Imagine that you are 3 years old, playing with an interesting new toy. A grown-up shows you that the toy has some buttons. When she pushes a red button, nothing happens. When she pushes a blue button, nothing happens. But when she pushes both at the same time, some music starts to play. Now it’s your turn. What do you do?
Researchers who study child development use simple toys like this to answer questions about how children learn. What seems like a simple choice actually involves many underlying thought processes. As a child playing with this toy, you pay attention to what the grown-up is doing, notice the connection between the buttons and the music, and remember what you saw. Then you form a theory about how the toy works and decide what to do based on everything you’ve learned. You might even try different ways of playing with the toy, testing out your ideas.

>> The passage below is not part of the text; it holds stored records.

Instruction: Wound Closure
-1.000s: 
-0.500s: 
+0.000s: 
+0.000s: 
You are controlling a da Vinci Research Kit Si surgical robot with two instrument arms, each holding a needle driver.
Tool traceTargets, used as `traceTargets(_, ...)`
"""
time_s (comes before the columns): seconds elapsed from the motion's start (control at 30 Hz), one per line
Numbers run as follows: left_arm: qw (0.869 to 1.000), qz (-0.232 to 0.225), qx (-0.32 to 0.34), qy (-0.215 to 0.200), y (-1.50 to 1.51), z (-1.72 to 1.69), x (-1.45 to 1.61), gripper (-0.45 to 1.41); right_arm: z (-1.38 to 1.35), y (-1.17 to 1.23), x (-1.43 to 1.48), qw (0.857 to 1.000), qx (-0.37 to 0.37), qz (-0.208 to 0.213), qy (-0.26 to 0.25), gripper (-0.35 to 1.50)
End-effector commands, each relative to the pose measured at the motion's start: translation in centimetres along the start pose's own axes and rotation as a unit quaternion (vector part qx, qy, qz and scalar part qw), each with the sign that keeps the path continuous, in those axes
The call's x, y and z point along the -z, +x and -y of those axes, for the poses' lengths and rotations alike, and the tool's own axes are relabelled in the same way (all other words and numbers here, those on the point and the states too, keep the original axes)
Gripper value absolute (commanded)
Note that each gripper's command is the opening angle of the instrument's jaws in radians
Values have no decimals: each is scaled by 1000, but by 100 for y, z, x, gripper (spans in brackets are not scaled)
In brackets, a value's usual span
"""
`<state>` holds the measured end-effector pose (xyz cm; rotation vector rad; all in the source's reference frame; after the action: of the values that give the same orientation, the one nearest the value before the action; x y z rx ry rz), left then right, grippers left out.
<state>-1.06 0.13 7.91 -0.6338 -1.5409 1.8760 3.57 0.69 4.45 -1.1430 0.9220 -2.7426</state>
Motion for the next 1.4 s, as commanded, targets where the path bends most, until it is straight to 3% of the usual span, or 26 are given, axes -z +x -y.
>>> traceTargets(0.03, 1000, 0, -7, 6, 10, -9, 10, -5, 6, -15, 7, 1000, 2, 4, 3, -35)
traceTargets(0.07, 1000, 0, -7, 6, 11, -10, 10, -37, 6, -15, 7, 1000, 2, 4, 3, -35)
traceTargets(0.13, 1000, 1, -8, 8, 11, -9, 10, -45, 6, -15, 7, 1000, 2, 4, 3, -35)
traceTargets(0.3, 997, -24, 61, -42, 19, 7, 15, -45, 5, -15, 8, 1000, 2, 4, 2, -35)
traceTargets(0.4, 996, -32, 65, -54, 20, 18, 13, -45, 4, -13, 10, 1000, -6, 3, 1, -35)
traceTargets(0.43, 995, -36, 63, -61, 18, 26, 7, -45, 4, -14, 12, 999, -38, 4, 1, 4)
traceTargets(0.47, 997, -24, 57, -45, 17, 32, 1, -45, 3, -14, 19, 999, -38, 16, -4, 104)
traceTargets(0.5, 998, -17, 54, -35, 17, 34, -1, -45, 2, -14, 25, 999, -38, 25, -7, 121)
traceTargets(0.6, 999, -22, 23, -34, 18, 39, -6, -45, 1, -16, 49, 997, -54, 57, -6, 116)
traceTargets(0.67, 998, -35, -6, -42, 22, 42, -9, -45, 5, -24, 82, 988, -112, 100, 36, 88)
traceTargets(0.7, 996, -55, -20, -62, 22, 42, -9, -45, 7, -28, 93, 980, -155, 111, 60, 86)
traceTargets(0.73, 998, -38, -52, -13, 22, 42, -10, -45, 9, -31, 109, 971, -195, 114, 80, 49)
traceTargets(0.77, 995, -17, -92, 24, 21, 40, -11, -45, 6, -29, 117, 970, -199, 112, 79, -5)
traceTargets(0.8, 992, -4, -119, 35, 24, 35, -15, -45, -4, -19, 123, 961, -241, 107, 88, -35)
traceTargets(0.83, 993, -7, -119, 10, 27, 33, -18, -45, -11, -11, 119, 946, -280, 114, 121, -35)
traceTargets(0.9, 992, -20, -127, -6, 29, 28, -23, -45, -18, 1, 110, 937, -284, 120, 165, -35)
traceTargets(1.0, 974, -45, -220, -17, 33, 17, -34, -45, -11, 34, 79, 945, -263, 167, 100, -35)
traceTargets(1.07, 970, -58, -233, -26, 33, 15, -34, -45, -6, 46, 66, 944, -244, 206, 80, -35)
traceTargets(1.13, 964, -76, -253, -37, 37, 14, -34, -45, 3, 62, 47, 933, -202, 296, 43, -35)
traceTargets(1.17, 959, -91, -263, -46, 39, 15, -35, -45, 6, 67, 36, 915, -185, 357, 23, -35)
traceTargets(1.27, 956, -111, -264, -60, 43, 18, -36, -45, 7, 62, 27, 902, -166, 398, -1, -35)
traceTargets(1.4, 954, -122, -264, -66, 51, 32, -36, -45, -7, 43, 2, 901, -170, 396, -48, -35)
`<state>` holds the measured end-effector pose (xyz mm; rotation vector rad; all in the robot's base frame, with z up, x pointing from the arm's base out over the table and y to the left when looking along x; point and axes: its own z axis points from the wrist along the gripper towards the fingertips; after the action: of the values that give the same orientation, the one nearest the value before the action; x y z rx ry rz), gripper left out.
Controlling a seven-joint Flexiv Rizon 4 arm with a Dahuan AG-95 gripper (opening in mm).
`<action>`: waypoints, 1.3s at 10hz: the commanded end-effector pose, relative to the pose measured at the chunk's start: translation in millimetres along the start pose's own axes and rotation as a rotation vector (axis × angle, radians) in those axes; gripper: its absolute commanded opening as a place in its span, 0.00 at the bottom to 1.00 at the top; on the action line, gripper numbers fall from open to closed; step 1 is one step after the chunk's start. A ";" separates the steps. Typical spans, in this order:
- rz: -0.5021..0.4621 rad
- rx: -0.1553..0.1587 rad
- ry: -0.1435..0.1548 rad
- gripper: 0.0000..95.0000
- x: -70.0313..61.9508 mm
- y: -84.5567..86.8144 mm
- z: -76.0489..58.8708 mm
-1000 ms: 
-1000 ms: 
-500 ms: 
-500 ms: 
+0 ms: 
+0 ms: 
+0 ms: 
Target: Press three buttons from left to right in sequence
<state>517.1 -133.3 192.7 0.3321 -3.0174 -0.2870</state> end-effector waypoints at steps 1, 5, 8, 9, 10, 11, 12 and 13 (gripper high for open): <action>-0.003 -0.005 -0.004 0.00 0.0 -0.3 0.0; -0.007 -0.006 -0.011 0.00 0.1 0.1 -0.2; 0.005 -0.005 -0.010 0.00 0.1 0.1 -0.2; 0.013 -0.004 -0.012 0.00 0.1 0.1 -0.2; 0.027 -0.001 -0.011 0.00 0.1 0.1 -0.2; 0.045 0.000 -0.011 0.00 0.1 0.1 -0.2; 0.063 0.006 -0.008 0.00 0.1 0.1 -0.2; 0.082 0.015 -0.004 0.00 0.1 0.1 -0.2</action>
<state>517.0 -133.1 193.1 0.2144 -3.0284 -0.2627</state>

When asking questions about how children learn, researchers don’t assume that children already know something. Instead, they carefully observe children’s behavior to find out how they interpret each experience, make each choice, and incorporate what they see or hear into what they already know. As a parent, you can watch your own children play through a scientific lens, observing your child’s thinking and learning in a new way.
Imagine another scenario: you are watching a 7-year-old build a castle out of blocks. She works on each part of the structure for a long time, adding one block at a time to make walls and a tower and adjusting when they start to wobble. She looks closely at her work, talking quietly about the characters that inhabit her imaginary kingdom. She smiles proudly and announces, “Look what I did!,” showing off her completed castle.
You can observe many thinking skills in this everyday situation. In order to construct the castle, she thought about what parts it should have, drawing on memories of castles she had seen before. She strategized by carefully placing blocks and fixing wobbly ones before moving on. As she talked about what she was doing, she put words to her ideas and kept herself focused. She reflected on what she was doing by looking closely at her work, and then by sharing what she had done with pride.
Thinking and learning can look different depending on the age and activity, but everyone – from infants to adults – shows their thinking as they play. Here are some thinking behaviors you can look for in any situation:
- Exploring materials: Kids test things out to decide what to do.
- Watching and imitating others: Kids learn how to start or what to try.
- Talking about what they’re doing: Kids learn to describe their thinking and stay focused on what they’re doing.
- Telling others what to do: Kids share ideas and strategies by collaborating or even by giving orders.
- Repeating over and over: Kids practice new skills and learn about cause and effect.
- Using trial and error: Kids learn from mistakes, make changes and try again.
- Focusing: Kids look serious and intense when they concentrate on something they’re interested in or challenged by.
- Expressing frustration: Kids reach obstacles, but working through challenges can help them learn to persevere and value the process of figuring things out.
- Sharing accomplishments and “ah-ha” moments: Kids reflect on their own learning by showing others what they’ve discovered.